In general, when you prove that every chain in $X$ has an upper bound, you need to consider finite and infinite chains, right? So how come Gowers, in paragraph 24 (below), implicitly assumed that $Y$ is a finite collection? Obviously it is easy to find the upper bound of a finite chain.
All we have to do if we want to apply Zorn’s lemma is check that every chain has an upper bound. So let us imagine that we have a collection $Y$ of linearly independent subsets of $\mathbb{R}$ and that for any two of those sets one is contained in the other. What could serve as an upper bound? By definition it has to be a set that contains all the sets in $Y$, so it has to contain their union. We want it to be linearly independent, so the smaller it is, the better. So there is basically only one candidate to try: the union itself. Is the union linearly independent? Well, if $t_1,\dots,t_n$ belong to the union, then each $t_i$ belongs to some linearly independent set $L_i\in Y$. Because $Y$ is a chain, one of these sets $L_i$ contains all the others. If that is $L_j$, then the linear independence of $L_j$ implies that no non-trivial linear combination of $t_1,\dots,t_n$ can be zero, which proves that the union of the sets in $Y$ is linearly independent, just as we wanted. Therefore, by Zorn’s lemma, there is a maximal linearly independent set.

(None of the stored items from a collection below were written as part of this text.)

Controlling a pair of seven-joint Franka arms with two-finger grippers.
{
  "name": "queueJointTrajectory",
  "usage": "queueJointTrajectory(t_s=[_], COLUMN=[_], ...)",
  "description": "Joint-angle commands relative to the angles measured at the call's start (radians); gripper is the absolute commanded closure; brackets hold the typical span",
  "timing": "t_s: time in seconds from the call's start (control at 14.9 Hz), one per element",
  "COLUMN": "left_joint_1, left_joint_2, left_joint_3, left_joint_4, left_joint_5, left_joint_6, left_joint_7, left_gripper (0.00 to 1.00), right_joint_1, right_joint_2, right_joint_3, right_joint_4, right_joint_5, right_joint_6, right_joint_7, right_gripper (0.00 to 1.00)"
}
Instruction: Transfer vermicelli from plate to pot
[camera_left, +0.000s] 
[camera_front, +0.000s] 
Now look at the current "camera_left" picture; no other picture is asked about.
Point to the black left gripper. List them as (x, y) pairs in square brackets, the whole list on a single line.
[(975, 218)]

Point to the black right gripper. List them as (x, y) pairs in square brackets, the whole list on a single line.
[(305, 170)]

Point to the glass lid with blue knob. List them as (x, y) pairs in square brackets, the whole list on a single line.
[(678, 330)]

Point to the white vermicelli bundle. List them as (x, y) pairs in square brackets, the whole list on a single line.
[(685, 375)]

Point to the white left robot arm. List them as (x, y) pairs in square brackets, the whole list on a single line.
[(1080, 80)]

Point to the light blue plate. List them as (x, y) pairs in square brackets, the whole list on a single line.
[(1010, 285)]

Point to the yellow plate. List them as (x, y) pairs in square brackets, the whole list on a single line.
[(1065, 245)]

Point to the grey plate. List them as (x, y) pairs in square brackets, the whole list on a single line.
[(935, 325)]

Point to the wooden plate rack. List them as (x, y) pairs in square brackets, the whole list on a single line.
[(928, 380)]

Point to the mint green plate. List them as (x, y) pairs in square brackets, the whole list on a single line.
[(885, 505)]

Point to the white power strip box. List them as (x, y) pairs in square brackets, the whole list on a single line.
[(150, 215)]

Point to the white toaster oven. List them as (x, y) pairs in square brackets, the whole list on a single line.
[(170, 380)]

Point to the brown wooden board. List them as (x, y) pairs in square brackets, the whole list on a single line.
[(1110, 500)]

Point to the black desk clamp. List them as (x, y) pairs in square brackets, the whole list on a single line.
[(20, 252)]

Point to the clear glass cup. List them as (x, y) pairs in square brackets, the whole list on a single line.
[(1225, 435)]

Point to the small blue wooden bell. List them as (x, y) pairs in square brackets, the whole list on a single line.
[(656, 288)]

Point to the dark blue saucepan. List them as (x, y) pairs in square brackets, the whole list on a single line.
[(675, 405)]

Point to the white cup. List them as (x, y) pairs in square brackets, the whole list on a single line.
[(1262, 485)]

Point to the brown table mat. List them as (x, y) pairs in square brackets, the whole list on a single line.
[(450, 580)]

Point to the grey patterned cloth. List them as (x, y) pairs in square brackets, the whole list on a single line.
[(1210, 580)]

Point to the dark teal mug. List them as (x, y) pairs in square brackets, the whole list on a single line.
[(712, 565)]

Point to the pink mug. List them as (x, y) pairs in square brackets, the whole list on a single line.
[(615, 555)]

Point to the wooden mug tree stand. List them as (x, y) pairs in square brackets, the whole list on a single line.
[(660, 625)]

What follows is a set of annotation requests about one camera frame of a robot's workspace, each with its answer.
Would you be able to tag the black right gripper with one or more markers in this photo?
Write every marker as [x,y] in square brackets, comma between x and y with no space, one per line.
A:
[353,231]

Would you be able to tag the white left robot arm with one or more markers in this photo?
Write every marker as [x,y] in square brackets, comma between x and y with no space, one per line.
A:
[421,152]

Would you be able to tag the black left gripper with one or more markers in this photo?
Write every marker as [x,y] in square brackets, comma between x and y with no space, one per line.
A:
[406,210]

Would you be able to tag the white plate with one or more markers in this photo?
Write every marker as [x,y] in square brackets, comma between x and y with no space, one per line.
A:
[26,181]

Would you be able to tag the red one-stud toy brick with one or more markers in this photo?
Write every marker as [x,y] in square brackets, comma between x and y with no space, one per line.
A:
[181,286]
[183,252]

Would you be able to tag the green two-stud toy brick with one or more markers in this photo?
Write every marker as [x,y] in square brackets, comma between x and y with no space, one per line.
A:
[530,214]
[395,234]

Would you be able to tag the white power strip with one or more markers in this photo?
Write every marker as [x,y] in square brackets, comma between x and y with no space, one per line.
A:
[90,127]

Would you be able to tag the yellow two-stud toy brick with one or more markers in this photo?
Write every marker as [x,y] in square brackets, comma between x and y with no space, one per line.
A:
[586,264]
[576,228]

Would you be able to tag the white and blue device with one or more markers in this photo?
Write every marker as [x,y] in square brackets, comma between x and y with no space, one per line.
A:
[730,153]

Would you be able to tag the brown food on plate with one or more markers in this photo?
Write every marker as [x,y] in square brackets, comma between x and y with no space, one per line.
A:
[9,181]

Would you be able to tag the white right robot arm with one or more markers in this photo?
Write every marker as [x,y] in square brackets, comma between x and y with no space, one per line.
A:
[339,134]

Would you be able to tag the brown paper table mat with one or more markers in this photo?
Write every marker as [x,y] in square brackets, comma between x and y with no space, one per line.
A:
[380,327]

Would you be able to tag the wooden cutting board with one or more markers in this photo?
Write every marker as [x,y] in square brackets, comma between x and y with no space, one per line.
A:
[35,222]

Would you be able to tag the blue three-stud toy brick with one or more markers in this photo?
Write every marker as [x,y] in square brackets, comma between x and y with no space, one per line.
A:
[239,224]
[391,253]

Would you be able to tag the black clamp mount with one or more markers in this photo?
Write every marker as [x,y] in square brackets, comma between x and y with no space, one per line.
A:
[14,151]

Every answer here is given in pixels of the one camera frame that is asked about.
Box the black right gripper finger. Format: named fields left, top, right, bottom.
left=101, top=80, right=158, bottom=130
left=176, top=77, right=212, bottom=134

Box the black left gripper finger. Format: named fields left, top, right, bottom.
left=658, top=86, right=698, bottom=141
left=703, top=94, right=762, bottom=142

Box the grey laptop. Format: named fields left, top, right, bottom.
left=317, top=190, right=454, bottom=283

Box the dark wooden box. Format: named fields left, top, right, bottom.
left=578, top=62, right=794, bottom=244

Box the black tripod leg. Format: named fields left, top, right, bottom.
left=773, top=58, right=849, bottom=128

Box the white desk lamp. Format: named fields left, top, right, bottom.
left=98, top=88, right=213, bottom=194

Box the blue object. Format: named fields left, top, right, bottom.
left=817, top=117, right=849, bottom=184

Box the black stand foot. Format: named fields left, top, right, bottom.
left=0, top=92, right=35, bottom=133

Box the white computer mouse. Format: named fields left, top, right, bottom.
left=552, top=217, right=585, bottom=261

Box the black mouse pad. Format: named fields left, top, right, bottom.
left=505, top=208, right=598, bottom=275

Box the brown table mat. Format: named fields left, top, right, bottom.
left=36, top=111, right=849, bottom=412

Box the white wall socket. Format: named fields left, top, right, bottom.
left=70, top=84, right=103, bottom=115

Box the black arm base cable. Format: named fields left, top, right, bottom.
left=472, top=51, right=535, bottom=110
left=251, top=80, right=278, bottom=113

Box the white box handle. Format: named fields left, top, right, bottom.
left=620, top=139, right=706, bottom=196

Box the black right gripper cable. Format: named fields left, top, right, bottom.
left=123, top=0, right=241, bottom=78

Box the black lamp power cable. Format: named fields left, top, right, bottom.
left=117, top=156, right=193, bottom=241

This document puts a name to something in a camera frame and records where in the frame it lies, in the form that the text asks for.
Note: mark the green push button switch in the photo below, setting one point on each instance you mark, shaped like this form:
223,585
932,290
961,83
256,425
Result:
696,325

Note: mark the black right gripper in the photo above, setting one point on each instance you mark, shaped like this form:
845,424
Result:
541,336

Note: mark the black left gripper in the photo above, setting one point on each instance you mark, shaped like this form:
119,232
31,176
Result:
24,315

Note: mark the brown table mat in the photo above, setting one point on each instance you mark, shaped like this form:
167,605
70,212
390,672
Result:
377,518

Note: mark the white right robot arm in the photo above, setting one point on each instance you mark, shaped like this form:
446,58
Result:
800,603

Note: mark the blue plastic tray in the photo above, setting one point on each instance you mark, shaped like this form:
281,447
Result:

The assumption is not that $Y$ is finite. But in order to verify that $\bigcup Y$, as the increasing union of linearly independent sets, is linearly independent, we only need to verify that finite combinations with non-zero coefficients do not produce $0$.
So given finitely many vectors (or in this case, real numbers) in $\bigcup Y$, there is some $Y_1,\ldots,Y_n$ that each real number lies in one of the $Y_i$'s, but since this is a finite chain, there is some $Y_k$ such that $Y_i\subseteq Y_k$ for all $i\in\{1,\ldots,n\}$. And since $Y_k$ is linearly independent, the vectors we picked initially cannot produce $0$, so they cannot do so in $\bigcup Y$ either.
This is a very typical use of Zorn's lemma. We pick some property which is of finite character. So if it wouldn't hold, there would be a finite subchain whose maximal element will witness this failure.
But you are correct. We cannot just assume our chains are finite. Finite chains are always bounded, since they have a maximal element.